Pseudopyrenula hexamera

Scientific classification
- Kingdom: Fungi
- Division: Ascomycota
- Class: Dothideomycetes
- Order: Trypetheliales
- Family: Trypetheliaceae
- Genus: Pseudopyrenula
- Species: P. hexamera
- Binomial name: Pseudopyrenula hexamera Aptroot (2016)

= Pseudopyrenula hexamera =

- Authority: Aptroot (2016)

Species of lichen

Pseudopyrenula hexamera is a species of bark-dwelling, crustose lichen in the family Trypetheliaceae. It is distinguished within its genus by having five-septate spores, a unique feature among Pseudopyrenula species. The species is known only from Venezuela, where it was collected in lowland Amazonian rainforest.

==Taxonomy==

The species was formally described from a type specimen collected on the west bank of the Surumoni River, near Esmeralda in the Alto Orinoco region of Amazonas state, Venezuela, at an elevation of 110 m. The specimen was found on the bark of a tree in the genus Qualea. It is the only member of Pseudopyrenula with consistently five-septate ascospores. While it resembles Polymeridium quinqueseptatum, it differs by the thickened walls of its spores, which give rise to the diamond-shaped internal cavities typical of Pseudopyrenula.

==Description==

The thallus is thin, whitish, and lacks a distinct outer (ecorticate). The fruiting bodies (ascomata) are produced singly or occasionally in small lateral groups; they are hemispherical, black, and about 0.2 mm in diameter, with a tiny apical pore (ostiole) that is also black.
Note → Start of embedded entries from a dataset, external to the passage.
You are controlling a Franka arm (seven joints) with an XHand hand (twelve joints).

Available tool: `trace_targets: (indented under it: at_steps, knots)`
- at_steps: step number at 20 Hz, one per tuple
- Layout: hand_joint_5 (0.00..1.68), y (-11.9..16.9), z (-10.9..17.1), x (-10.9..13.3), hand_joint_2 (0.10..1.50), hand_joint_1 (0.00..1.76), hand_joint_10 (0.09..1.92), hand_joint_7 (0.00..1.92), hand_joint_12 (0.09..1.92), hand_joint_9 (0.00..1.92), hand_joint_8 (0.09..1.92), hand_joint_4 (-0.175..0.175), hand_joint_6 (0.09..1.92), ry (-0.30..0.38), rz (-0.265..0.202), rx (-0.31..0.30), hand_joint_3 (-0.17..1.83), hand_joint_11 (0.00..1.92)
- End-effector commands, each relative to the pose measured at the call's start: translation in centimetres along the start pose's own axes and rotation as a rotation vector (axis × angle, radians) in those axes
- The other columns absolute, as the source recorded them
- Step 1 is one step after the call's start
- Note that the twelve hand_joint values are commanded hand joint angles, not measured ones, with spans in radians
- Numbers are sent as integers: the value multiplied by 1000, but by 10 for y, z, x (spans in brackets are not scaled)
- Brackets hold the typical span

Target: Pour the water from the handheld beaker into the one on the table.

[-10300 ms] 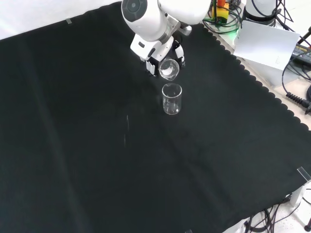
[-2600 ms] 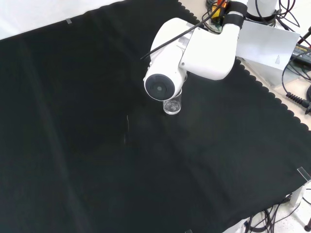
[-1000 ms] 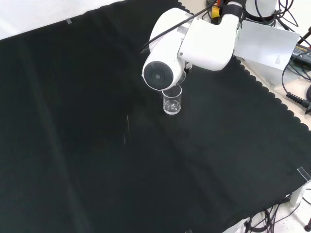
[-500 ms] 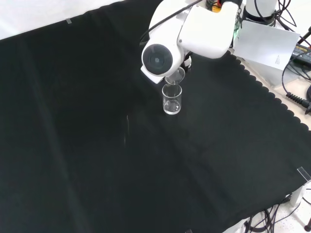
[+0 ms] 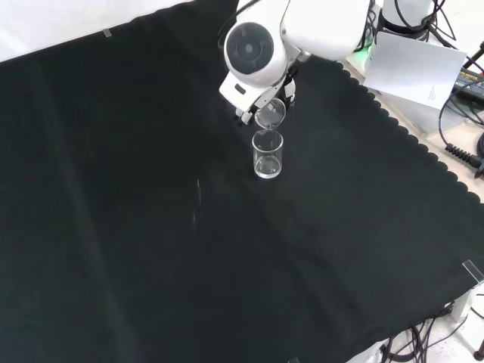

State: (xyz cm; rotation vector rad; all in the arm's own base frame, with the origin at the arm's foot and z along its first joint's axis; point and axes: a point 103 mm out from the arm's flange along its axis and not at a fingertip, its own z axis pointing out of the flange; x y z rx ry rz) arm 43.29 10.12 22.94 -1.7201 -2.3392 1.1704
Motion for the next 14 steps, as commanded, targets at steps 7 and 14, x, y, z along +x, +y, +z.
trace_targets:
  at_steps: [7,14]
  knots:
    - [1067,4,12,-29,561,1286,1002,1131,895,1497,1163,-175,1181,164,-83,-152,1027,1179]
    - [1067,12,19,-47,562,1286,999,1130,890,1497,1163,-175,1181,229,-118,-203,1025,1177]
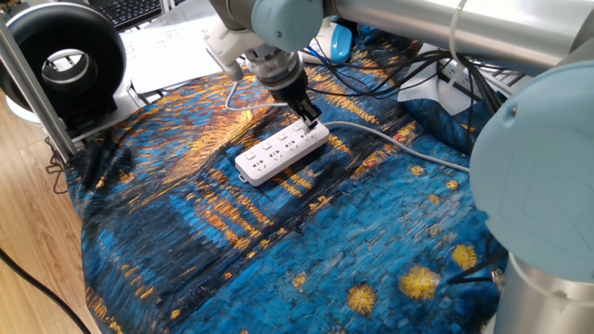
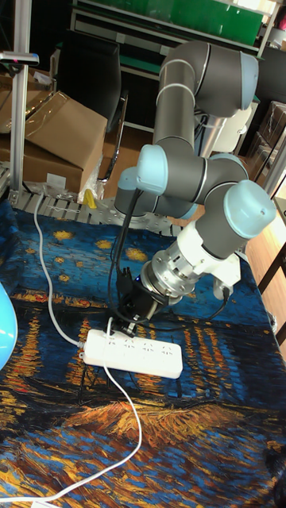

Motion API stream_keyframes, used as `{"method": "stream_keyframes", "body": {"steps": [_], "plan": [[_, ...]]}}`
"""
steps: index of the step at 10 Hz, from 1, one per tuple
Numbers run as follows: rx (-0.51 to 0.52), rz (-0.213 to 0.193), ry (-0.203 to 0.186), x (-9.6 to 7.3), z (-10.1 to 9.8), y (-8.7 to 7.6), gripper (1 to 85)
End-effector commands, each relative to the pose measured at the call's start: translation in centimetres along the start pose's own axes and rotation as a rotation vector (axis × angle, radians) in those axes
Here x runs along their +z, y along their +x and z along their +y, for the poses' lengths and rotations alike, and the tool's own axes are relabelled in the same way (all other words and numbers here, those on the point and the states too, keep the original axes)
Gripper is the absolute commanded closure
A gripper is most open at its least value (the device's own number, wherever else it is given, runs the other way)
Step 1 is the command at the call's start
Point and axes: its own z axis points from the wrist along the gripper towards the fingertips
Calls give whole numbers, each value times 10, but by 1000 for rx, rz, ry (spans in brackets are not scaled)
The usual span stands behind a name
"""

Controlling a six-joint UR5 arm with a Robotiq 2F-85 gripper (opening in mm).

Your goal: Plug in the power cord of the desk lamp, turn on the socket, and light up the desk lamp

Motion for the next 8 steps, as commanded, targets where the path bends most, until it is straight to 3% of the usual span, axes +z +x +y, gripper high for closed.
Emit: {"method": "stream_keyframes", "body": {"steps": [1,3,4,5,8], "plan": [[16,17,9,-3,-6,-2,843],[29,-4,-18,-1,0,-12,843],[33,8,-17,0,0,-13,843],[34,33,2,1,-3,-8,843],[-21,27,-11,2,-4,-2,843]]}}
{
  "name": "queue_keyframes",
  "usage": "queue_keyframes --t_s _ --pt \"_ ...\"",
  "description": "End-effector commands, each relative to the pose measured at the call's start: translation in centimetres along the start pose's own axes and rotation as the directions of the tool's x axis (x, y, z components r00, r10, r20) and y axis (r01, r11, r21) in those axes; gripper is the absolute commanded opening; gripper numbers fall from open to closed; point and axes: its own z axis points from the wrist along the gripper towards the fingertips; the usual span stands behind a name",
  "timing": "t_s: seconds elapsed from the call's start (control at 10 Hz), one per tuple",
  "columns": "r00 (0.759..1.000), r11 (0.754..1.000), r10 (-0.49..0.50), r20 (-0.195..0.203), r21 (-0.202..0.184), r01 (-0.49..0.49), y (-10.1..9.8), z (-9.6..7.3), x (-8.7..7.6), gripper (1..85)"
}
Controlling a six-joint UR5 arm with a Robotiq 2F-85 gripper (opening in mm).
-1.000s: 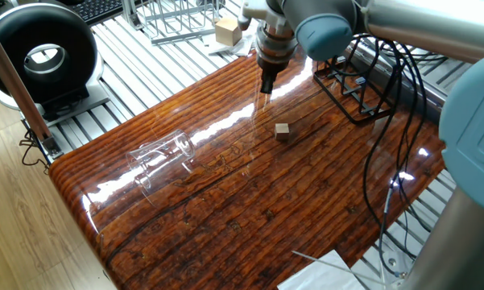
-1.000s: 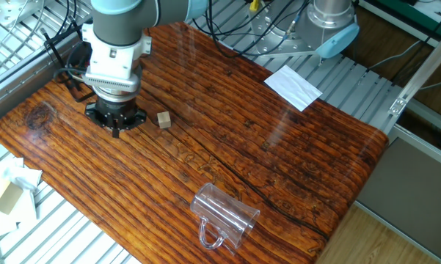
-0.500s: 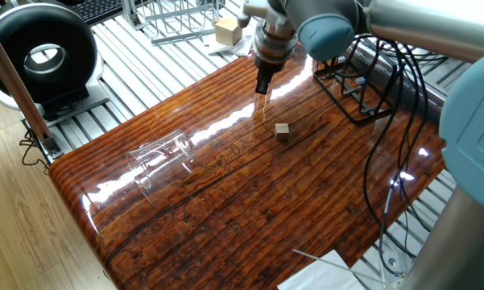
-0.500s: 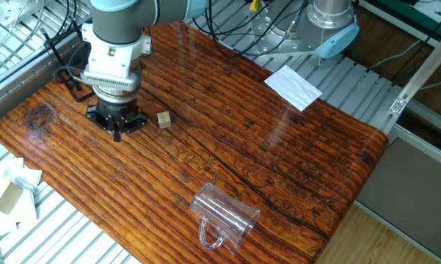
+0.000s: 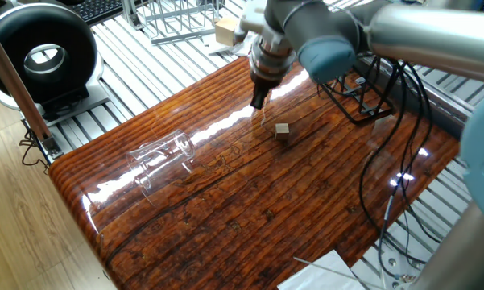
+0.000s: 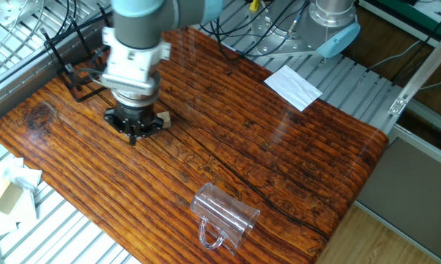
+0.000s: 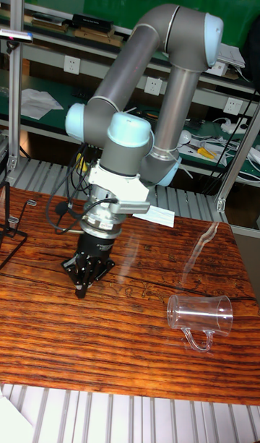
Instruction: Take the cup off the cup rack
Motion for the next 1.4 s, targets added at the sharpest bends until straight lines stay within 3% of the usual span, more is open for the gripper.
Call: queue_keyframes --t_s 0.0,0.1,0.2,0.3,0.4,0.5,1.1,1.3 --pt "1.0 1.0 -0.012 0.004 -0.009 0.012 -0.9 -0.5 -0.2 1.3" --pt "0.999 0.999 -0.033 -0.009 -0.03 0.033 -2.3 -1.0 -0.1 1.3" --pt "0.998 0.995 -0.042 -0.037 -0.093 0.039 -2.5 -1.3 0.6 1.3" --pt "0.996 0.991 -0.044 -0.076 -0.127 0.034 -3.1 -1.6 1.4 1.3" --pt "0.991 0.992 -0.04 -0.126 -0.126 0.024 -4.3 -1.4 2.5 1.3" --pt "0.99 0.993 -0.048 -0.133 -0.112 0.033 -5.1 -1.1 2.6 1.3" --pt "0.989 0.992 -0.05 -0.139 -0.122 0.033 -5.9 -0.6 2.6 1.3" --pt "0.985 0.992 -0.089 -0.144 -0.107 0.074 -6.7 -0.4 2.8 1.3"
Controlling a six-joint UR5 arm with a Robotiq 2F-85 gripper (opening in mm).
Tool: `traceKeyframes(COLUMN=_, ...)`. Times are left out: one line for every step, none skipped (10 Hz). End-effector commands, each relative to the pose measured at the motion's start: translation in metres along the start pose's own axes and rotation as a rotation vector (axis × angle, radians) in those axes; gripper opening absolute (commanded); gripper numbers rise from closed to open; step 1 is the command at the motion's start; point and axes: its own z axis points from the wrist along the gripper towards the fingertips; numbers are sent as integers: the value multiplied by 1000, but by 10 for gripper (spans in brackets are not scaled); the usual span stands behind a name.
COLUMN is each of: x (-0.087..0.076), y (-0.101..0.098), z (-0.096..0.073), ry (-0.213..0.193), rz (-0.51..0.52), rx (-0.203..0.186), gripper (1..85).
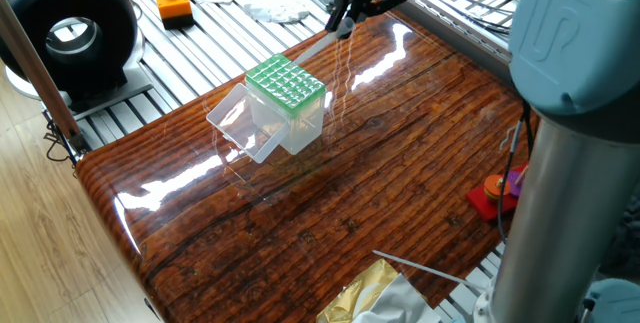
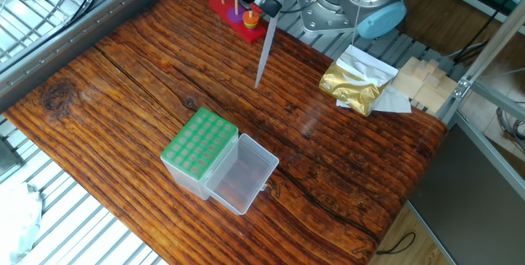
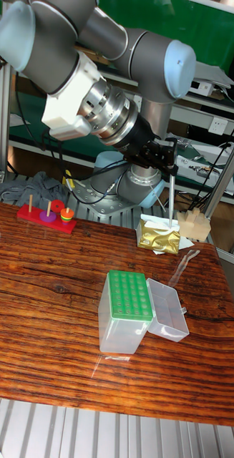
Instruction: Insert a large pipette tip into the holder for large pipette tips
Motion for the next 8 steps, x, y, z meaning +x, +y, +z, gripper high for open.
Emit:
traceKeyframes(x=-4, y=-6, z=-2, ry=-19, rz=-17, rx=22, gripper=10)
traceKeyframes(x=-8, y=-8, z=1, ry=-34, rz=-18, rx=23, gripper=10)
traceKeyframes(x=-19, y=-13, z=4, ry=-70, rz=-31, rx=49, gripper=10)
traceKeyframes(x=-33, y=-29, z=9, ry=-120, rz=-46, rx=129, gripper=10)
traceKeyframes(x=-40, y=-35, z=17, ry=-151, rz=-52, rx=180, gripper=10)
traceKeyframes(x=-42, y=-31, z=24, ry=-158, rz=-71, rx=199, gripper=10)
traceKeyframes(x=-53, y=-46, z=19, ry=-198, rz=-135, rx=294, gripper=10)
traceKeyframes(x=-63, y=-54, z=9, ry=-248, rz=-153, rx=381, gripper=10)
The internal tissue is clear and colourless, without oil droplets (not inspersed). Each ascus contains eight colourless ascospores that are divided by five cross-walls (5-septate). The spores measure 16–21 × 6–7 μm, have smooth walls, are surrounded by a thin gelatinous sheath about 1 μm thick, and display diamond-shaped lumina created by thickening of the inner spore wall.

The thallus does not fluoresce under ultraviolet light (UV−), and thin-layer chromatography detected no secondary metabolites.

==Habitat and distribution==

Pseudopyrenula hexamera has been collected on smooth bark of rainforest trees and is known only from its type locality in Venezuela (Amazonas state, Alto Orinoco).